**Exercise details**
What should come back is the data below, word for word, minus any picture.

**Dataset extract**
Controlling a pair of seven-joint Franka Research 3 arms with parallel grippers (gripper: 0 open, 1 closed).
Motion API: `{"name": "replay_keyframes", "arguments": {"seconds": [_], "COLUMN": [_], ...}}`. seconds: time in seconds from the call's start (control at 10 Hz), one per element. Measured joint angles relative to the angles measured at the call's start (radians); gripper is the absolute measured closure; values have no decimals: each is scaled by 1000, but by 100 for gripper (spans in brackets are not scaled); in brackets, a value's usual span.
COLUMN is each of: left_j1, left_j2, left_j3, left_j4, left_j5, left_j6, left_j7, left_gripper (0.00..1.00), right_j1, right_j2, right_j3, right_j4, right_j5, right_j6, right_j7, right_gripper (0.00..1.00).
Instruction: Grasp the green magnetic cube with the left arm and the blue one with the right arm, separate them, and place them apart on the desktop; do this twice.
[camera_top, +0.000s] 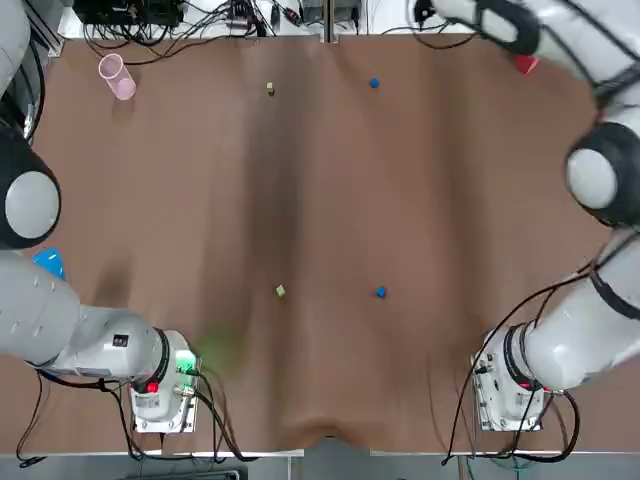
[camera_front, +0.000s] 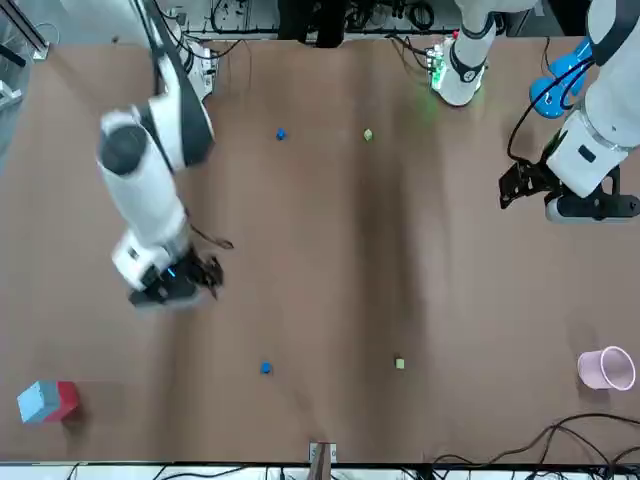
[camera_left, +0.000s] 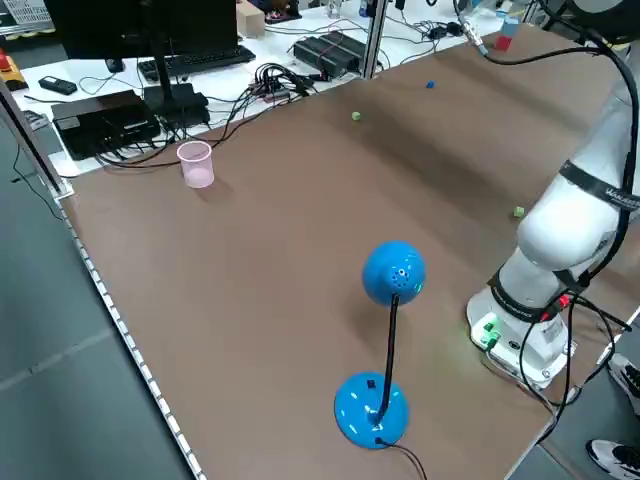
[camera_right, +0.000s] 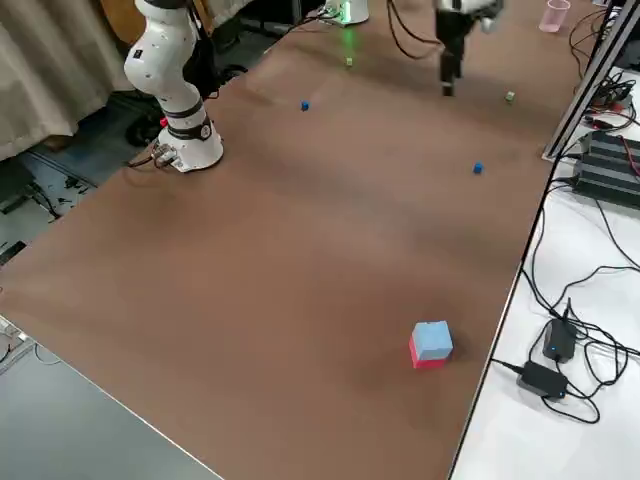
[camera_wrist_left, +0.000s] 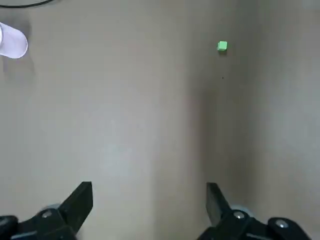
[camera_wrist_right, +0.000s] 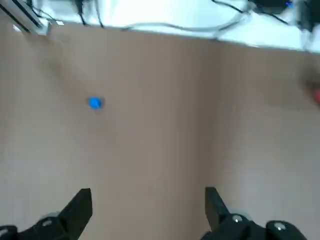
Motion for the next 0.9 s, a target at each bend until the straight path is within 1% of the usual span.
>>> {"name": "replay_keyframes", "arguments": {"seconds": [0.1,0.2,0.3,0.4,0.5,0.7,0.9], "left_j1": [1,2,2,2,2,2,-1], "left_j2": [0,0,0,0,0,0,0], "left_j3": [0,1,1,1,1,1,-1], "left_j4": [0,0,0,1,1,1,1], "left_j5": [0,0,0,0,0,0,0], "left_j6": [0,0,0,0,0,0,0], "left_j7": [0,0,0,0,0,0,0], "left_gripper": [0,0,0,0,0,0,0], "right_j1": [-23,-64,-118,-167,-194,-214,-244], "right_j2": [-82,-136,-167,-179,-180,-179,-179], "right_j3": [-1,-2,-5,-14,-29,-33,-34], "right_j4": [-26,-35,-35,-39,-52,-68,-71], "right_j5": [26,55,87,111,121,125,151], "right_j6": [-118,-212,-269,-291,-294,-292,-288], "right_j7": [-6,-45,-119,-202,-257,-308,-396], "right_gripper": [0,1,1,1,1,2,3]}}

**Output for this task**
Controlling a pair of seven-joint Franka Research 3 arms with parallel grippers (gripper: 0 open, 1 closed).
Motion API: `{"name": "replay_keyframes", "arguments": {"seconds": [_], "COLUMN": [_], ...}}`. seconds: time in seconds from the call's start (control at 10 Hz), one per element. Measured joint angles relative to the angles measured at the call's start (radians); gripper is the absolute measured closure; values have no decimals: each is scaled by 1000, but by 100 for gripper (spans in brackets are not scaled); in brackets, a value's usual span.
COLUMN is each of: left_j1, left_j2, left_j3, left_j4, left_j5, left_j6, left_j7, left_gripper (0.00..1.00), right_j1, right_j2, right_j3, right_j4, right_j5, right_j6, right_j7, right_gripper (0.00..1.00).
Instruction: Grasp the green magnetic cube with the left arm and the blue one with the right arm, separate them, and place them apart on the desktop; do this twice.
[camera_top, +0.000s] 
[camera_front, +0.000s] 
[camera_left, +0.000s] 
[camera_right, +0.000s] 
[camera_wrist_left, +0.000s] 
[camera_wrist_right, +0.000s] 
Motion for the next 0.9 s, a target at each bend until the straight path is within 1% of the usual span.
>>> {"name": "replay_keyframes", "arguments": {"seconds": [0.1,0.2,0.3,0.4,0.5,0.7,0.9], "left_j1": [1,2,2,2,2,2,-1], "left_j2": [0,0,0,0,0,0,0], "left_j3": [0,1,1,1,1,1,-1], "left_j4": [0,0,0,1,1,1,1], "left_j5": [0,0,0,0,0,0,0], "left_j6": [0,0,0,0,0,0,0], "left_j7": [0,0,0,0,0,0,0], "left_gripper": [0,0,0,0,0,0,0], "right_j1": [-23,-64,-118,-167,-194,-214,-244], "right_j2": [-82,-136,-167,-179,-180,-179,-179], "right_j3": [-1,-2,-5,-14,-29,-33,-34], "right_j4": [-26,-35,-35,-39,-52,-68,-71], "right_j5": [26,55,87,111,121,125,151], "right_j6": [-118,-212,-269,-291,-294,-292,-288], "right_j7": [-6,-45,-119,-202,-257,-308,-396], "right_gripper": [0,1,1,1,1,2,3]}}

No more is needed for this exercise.